Segment Open
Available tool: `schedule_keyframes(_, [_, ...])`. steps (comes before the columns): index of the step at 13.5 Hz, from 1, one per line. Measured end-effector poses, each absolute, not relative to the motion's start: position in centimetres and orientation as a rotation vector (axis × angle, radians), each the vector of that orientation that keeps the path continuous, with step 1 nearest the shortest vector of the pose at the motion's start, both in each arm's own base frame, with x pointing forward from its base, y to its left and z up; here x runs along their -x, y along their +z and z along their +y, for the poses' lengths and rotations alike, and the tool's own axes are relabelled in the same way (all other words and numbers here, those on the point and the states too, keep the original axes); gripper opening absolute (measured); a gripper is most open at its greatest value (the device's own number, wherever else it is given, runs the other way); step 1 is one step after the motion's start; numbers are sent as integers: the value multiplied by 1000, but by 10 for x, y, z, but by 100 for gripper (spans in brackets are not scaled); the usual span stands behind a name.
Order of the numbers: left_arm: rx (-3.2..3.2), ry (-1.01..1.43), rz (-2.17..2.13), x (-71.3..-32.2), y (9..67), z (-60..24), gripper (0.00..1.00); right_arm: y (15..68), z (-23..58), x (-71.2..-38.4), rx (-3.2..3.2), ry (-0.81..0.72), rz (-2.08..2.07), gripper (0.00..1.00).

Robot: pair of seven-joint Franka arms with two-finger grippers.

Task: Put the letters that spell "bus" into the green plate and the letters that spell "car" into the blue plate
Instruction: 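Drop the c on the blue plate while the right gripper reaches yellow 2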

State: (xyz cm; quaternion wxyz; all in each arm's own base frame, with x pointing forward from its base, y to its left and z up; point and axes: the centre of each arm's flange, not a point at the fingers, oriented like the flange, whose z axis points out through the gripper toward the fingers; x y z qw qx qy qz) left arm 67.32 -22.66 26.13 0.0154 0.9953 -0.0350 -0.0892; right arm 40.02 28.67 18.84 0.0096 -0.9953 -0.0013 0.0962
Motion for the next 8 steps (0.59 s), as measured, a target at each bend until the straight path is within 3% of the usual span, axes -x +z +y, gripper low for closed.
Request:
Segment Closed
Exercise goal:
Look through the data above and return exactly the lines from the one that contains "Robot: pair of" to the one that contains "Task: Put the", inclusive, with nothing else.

Problem solution:
Robot: pair of seven-joint Franka arms with two-finger grippers.

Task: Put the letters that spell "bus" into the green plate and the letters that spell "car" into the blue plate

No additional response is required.